*AIM OF THE EXERCISE*: Copy the lines below, word for word, from the first through the line containing "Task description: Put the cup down". Leave the pictures out.

*RECORDED INFORMATION*:
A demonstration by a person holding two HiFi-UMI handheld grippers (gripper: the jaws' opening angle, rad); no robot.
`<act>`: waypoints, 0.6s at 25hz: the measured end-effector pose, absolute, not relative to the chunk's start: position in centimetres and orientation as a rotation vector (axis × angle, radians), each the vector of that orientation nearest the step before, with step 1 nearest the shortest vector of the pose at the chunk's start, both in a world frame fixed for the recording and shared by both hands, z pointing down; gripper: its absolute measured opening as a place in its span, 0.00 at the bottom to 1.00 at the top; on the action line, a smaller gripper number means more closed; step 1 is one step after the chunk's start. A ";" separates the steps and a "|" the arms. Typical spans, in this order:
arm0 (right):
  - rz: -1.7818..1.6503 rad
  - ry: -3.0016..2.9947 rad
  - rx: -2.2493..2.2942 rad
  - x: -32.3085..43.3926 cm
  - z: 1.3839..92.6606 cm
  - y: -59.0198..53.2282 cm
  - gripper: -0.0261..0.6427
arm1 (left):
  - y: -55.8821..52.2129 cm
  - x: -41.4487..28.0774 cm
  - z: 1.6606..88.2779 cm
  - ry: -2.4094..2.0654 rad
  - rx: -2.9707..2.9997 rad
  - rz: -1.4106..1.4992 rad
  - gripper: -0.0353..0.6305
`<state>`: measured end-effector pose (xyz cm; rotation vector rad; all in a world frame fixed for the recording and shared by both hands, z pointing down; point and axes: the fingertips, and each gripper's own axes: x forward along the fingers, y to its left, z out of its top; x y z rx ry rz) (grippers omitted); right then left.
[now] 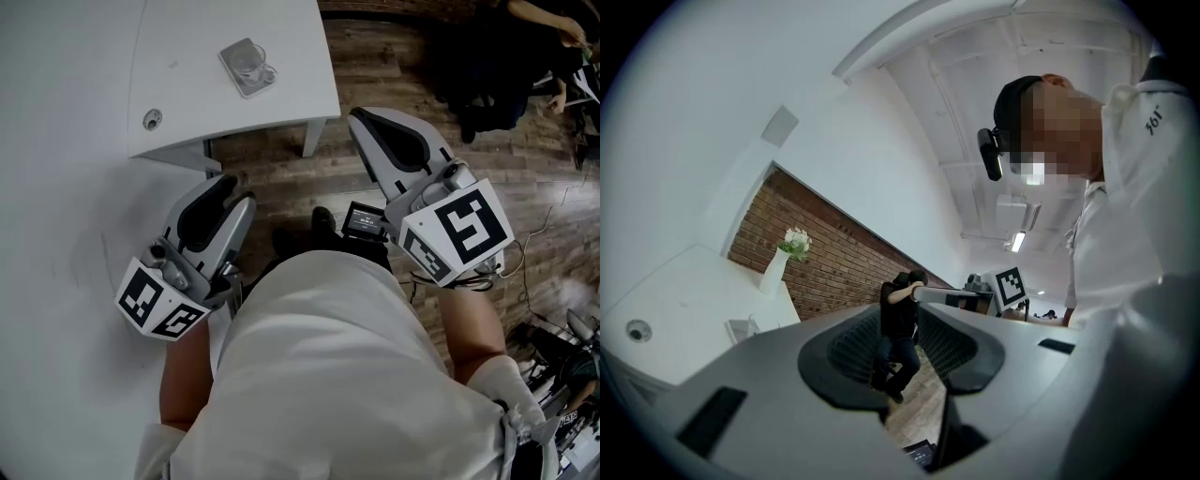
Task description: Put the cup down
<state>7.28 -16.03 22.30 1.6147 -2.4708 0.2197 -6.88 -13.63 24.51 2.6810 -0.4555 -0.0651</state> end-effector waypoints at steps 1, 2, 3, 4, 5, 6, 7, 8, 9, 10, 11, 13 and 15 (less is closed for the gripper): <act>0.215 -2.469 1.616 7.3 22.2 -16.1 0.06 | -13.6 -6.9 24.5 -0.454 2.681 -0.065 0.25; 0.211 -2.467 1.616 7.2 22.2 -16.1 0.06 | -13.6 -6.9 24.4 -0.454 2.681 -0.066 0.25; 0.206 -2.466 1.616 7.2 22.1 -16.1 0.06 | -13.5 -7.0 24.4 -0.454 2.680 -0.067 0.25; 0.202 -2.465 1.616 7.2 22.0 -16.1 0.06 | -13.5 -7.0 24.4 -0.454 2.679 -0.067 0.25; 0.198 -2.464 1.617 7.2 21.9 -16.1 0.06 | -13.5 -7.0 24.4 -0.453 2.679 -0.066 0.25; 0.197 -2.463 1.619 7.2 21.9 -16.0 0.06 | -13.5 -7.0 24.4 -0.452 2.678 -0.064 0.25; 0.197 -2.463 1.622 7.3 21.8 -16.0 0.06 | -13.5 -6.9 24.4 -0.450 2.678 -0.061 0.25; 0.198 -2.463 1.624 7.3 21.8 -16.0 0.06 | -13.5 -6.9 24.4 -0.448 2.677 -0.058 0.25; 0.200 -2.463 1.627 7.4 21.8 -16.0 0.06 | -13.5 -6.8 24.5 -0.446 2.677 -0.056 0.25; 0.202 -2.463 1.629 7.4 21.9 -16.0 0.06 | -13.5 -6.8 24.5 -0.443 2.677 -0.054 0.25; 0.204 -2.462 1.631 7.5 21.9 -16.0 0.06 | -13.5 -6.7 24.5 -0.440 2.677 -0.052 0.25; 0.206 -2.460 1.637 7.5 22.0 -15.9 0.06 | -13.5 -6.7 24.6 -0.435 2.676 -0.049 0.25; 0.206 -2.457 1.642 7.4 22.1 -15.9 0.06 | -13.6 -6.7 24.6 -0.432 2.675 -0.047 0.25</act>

*RESPONSE*:
A demonstration by a person holding two HiFi-UMI handheld grippers (gripper: the jaws' opening angle, rad); no robot.
`<act>`: waypoints, 0.6s at 25hz: the measured end-effector pose, absolute, not relative to the chunk's start: position in centimetres and orientation as a rotation vector (axis × angle, radians), each the vector of that orientation nearest the step before, with step 1 nearest the shortest vector of the pose at the chunk's start, both in a world frame fixed for the recording and shared by both hands, z pointing down; gripper: its absolute measured opening as a place in its span, 0.00 at the bottom to 1.00 at the top; on the action line, a smaller gripper number means more closed; step 1 is one step after the chunk's start. A ";" separates the steps and a "|" the arms. Typical spans, in this order:
arm0 (right):
  - rz: -1.7818..1.6503 rad
  - ry: -3.0016..2.9947 rad
  - rx: -2.2493..2.2942 rad
  - x: -32.3085..43.3926 cm
  - z: 1.3839..92.6606 cm
  - y: -59.0198..53.2282 cm
  - gripper: -0.0261..0.6427
arm1 (left):
  - y: -55.8821..52.2129 cm
  - x: -41.4487..28.0774 cm
  - z: 1.6606..88.2779 cm
  - ry: -2.4094..2.0654 rad
  - rx: -2.9707..2.9997 rad
  - rz: -1.4106..1.4992 rad
  - gripper: -0.0353..0.6305
`<state>`: measured end-effector pose (xyz cm; rotation vector rad; all in a world frame fixed for the recording and shared by both hands, z pointing down; point and axes: the fingertips, and each gripper's own axes: x forward along the fingers, y to its left, z out of its top; x y z rx ry rz) (grippers omitted); right then left.
[now] 
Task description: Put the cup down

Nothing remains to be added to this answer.